Wednesday, 23 February 2011

Celebrating Friendship

Last year I started thinking about making a Friendship Quilt for the Storm Riders. This group of women came together online in late 2008 and since then have supported, and continue to support, each other through the storm of breast cancer diagnosis, treatment and moving beyond into the land of New Normal. In part this was done through a frontier-style scenario so the making of a quilt seemed to me a suitably fitting way to celebrate and commemorate our friendship.

I rejected as impractical one traditional method of constructing such a quilt; that of each person piecing her chosen block to a given size and then collecting and assembling them.  Instead I have asked each person to sign a square and then I will embroider the signatures and piece them into a quilt.

Contrary to all the advice given in quiltmaking books, I did not start by planning out the design. This was primarily because I wasn't sure just how many would be returned to me ... What I did do was to use the idea as an excuse to visit my local textile craft shop, which specialises in patchwork and quilting supplies. I then had a thoroughly enjoyable time selecting a series of fabrics that seemed to be in keeping with the scenario, including a pale one for the signatures. I suspect I won't use all those I bought but there were a couple that I just couldn't resist!

Whenever a few of us have been meeting I have taken along squares to be signed and am posting out others to people I'm less likely to see. Fortunately the idea has been received with some enthusiasm on the part of most people. I started embroidering the first batch when I was on holiday last year. Obviously the precious squares travelled in my hand luggage while the needles and scissors went in the checked baggage.

This is a long-term project and one of many occupying my time so it will be a while before it is completed. The Aromasin makes my hands rather stiff at times and so all handwork now takes longer than it used to take. It is, however, a most enjoyable project and it feels a lovely way in which to celebrate an amazing group of women.
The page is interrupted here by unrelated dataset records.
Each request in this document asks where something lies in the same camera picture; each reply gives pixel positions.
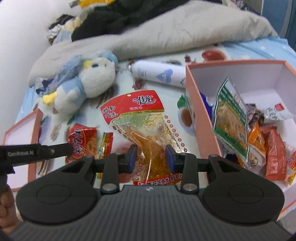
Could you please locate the white spray bottle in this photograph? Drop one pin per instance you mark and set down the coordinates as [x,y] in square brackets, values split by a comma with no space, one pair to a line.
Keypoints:
[160,72]

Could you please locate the person's left hand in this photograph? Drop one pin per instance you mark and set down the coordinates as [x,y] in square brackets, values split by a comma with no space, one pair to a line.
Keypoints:
[8,218]

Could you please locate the pile of clothes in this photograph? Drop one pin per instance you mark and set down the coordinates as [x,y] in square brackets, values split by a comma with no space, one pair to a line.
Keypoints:
[57,26]

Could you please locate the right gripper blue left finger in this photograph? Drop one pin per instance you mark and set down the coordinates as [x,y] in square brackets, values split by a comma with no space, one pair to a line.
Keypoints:
[131,158]

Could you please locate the pink cardboard box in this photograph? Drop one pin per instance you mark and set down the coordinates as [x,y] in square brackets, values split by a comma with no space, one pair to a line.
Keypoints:
[263,82]

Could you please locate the clear bag of red candies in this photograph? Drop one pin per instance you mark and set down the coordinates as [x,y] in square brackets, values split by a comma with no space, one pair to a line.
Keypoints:
[290,158]

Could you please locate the grey blanket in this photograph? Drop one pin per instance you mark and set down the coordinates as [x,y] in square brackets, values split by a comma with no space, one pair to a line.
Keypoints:
[194,24]

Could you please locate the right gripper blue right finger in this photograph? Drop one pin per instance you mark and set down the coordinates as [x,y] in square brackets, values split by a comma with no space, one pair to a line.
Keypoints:
[170,158]

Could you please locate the yellow pillow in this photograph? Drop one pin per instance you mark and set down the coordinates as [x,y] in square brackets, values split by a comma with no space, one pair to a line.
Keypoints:
[85,3]

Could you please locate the small red noodle snack packet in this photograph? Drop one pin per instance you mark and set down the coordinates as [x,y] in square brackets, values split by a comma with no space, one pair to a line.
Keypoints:
[87,141]

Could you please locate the green bordered snack bag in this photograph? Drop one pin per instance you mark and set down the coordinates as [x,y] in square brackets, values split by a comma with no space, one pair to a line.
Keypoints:
[230,119]

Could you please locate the white blue plush duck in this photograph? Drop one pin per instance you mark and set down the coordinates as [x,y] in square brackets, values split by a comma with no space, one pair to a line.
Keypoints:
[96,76]

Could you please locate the black white snack packet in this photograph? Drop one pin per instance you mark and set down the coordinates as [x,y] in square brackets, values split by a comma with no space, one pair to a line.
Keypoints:
[267,116]

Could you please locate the orange snack packet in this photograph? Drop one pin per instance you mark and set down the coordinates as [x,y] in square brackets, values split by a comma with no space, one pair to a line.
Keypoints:
[256,138]

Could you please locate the pink box lid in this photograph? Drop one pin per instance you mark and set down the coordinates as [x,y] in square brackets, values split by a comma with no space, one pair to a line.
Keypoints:
[25,132]

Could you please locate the blue white snack bag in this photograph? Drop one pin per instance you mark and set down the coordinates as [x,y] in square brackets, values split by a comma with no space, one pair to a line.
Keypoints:
[207,105]

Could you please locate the large red chili snack bag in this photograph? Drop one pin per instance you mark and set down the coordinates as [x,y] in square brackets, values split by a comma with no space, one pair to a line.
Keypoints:
[140,117]

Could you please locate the fruit print bed sheet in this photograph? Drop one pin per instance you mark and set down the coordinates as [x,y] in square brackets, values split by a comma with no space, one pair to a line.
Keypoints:
[49,129]

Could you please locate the black jacket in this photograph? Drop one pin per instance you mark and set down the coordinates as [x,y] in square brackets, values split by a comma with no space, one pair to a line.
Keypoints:
[120,15]
Wednesday, 2 February 2011

Pink: to reclaim or not to reclaim

There has been a bit of discussion, blogging, etc. recently around those issues I think of as BC politics (lower case 'p'). I'm thinking of the whole Pink (upper case 'p') debate, questions of language and terminology. One of these - on language - has come from my old school friend, the Feisty Blue Gecko and the other - on Pink - from a newly found friend, the Accidental Amazon.
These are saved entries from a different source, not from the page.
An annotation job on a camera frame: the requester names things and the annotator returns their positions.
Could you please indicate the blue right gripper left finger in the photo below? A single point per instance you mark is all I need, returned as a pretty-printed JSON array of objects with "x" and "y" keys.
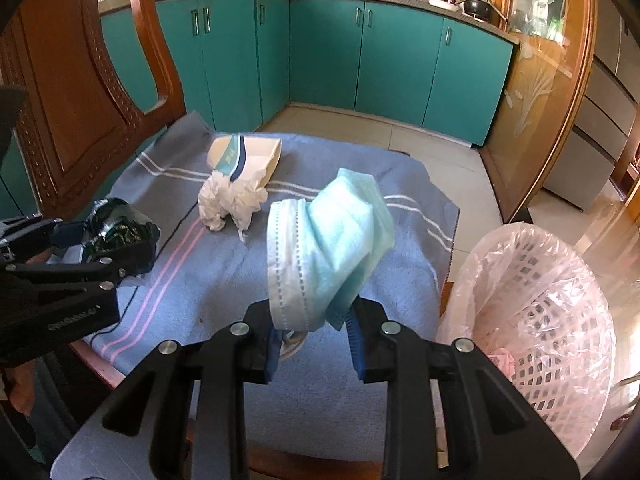
[{"x": 273, "y": 349}]

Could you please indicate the grey refrigerator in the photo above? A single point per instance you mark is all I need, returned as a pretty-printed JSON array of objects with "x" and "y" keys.
[{"x": 606, "y": 116}]

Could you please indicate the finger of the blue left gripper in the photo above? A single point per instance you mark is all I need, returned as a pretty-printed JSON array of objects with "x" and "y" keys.
[
  {"x": 130, "y": 263},
  {"x": 66, "y": 234}
]

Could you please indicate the teal kitchen cabinets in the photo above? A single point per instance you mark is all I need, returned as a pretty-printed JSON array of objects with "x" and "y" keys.
[{"x": 240, "y": 62}]

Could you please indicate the blue striped cloth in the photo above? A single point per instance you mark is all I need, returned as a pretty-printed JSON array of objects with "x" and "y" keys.
[{"x": 203, "y": 281}]

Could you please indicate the black plastic bag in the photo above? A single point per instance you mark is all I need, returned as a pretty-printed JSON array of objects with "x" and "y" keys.
[{"x": 114, "y": 223}]

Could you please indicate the person's left hand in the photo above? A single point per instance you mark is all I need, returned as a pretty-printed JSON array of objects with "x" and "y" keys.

It isn't unusual to find that someone with a strong opinion on one of these issues also has a strong opinion on the other. Surprise, surprise, I have strong opinions on both! Starting with Pink...
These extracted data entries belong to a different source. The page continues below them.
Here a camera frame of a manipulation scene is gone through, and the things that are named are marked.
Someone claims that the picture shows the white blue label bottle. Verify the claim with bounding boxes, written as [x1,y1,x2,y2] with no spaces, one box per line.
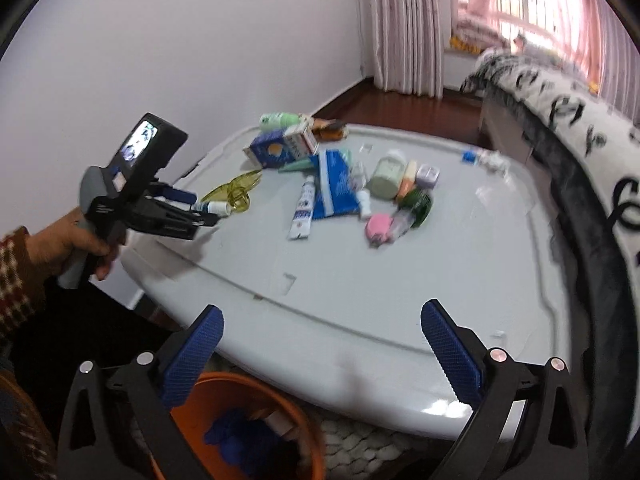
[191,200,232,218]

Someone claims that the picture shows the blue cloth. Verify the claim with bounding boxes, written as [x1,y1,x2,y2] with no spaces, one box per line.
[204,412,302,477]

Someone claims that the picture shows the white blue toothpaste tube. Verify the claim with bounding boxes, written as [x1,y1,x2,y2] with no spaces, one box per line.
[288,176,316,240]

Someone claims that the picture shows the pink oval nail clipper case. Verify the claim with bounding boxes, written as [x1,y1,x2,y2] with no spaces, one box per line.
[364,214,394,247]

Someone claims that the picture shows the dark green small bottle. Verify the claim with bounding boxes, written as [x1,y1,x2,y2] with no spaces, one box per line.
[398,188,433,229]

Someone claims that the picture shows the patterned sleeve left forearm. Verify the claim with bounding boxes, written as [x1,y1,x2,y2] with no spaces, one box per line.
[0,226,44,340]

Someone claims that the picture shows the orange plastic trash bucket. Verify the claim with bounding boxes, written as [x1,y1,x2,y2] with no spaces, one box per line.
[171,372,326,479]

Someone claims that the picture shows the person's left hand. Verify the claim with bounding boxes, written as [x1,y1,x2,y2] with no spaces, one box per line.
[25,208,122,281]

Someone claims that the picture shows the yellow transparent scissors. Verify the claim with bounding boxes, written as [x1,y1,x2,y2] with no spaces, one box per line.
[201,169,262,212]

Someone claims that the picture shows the blue white carton box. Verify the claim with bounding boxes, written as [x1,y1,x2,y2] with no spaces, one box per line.
[244,125,319,169]

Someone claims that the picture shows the teal green tube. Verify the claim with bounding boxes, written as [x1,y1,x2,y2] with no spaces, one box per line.
[278,148,352,174]

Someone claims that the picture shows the blue white plastic pouch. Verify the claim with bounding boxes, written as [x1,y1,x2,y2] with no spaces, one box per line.
[310,150,360,220]

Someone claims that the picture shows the small lavender square box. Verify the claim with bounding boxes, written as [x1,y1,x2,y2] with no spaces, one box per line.
[416,164,440,190]

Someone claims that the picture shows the orange white lip balm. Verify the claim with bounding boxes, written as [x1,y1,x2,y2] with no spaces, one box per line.
[396,160,418,203]

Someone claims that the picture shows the small white spray bottle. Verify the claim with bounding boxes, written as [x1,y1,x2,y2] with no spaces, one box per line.
[356,188,372,220]

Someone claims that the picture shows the pale green cream jar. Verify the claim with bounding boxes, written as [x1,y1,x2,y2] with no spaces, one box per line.
[367,150,407,200]

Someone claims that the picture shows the crumpled white tissue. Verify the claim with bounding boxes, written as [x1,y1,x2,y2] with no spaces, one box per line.
[478,151,510,174]

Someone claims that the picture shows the small blue block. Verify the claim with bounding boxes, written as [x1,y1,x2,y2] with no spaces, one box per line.
[462,151,477,165]

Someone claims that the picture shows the white black logo blanket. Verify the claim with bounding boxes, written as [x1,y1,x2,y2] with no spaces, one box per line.
[459,49,640,271]

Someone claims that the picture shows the pink striped curtain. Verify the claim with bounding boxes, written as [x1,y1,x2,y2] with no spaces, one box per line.
[366,0,451,99]

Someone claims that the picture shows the folded bedding on windowsill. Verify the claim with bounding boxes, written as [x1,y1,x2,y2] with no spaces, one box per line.
[449,14,510,56]

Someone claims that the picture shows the grey bed frame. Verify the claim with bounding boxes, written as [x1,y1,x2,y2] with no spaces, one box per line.
[480,92,544,171]
I have no problem with pink as a colour, but I do find its connotations of "sugar and spice" etc severely irritating. Pink as a colour can be strong and vibrant, but oh no, instead it is used to imply giggly, girly, trivial and often more than a little weak and feeble. These implications are totally inappropriate for those who have been/are being treated for and/or are living with breast cancer. These are strong determined women and men who have dealt with and are dealing with the difficulties of treatment and the implications of living with a life-threatening illness from which there is no magical "all clear".

Inappropriate as that may be, when taken into the sphere of campaigning and awareness raising this type of Pinkness can be positively dangerous. All too easily breast cancer can be trivialised into an entertaining, amusing and not really serious disease. It leads people to think that it is okay as cancers go; something easily "cured"and no longer life-threatening - which we all know is not the case. Yes, there have been great improvements in survival thanks to new more effective treatments, but far too many women and men still die of this disease. And for most of us, the treatment is hardly easy (let alone amusing) and learning to live with the uncertainty can be difficult.

There is a school of thought that says that all publicity is good publicity and that if Pinkness helps raise awareness in just a few women or can raise any money for cancer charities, it is a Good Thing. I am not at all convinced by this. My thinking is that all the Pink Trivia can detract from the serious business of investing in long-term research into prevention or ways of controlling the disease for a natural life span. For many women living with breast cancer the Pinkness is irritating at least and often trivialises their experiences.

Personally I am thoroughly uncomfortable with the image of people in pink wigs brandishing pink feather dusters and shrieking around. I'm really not convinced that their antics generate sufficiently significant funding for the image I find far more comforting and exciting - that of people in lab coats working away on the long term research I mentioned above - to make up for the lack of respect their attitude to the disease engenders.

I feel that I would like to reclaim the colour pink; emphasising the strong and vibrant. Rather in the way that some Black and Gay communities have reclaimed words with negative connotations. I'd love that to happen, but I fear that it will prove very difficult because the Pink Trivia is so firmly embedded in popular culture. Looking back at the 1980's Women's Movement I wonder, how on earth did we let this happen? Is it possible to reclaim pink, or is it forever blighted by sugar 'n' spice 'n' all things silly?

We don't have people wearing red wigs, waving red feather dusters and generally being silly in December, yet the events held are usually good fun while at the same time raising funds and awareness. So why can't breast cancer fund and awareness raising be as dignified as that for HIV/AIDS?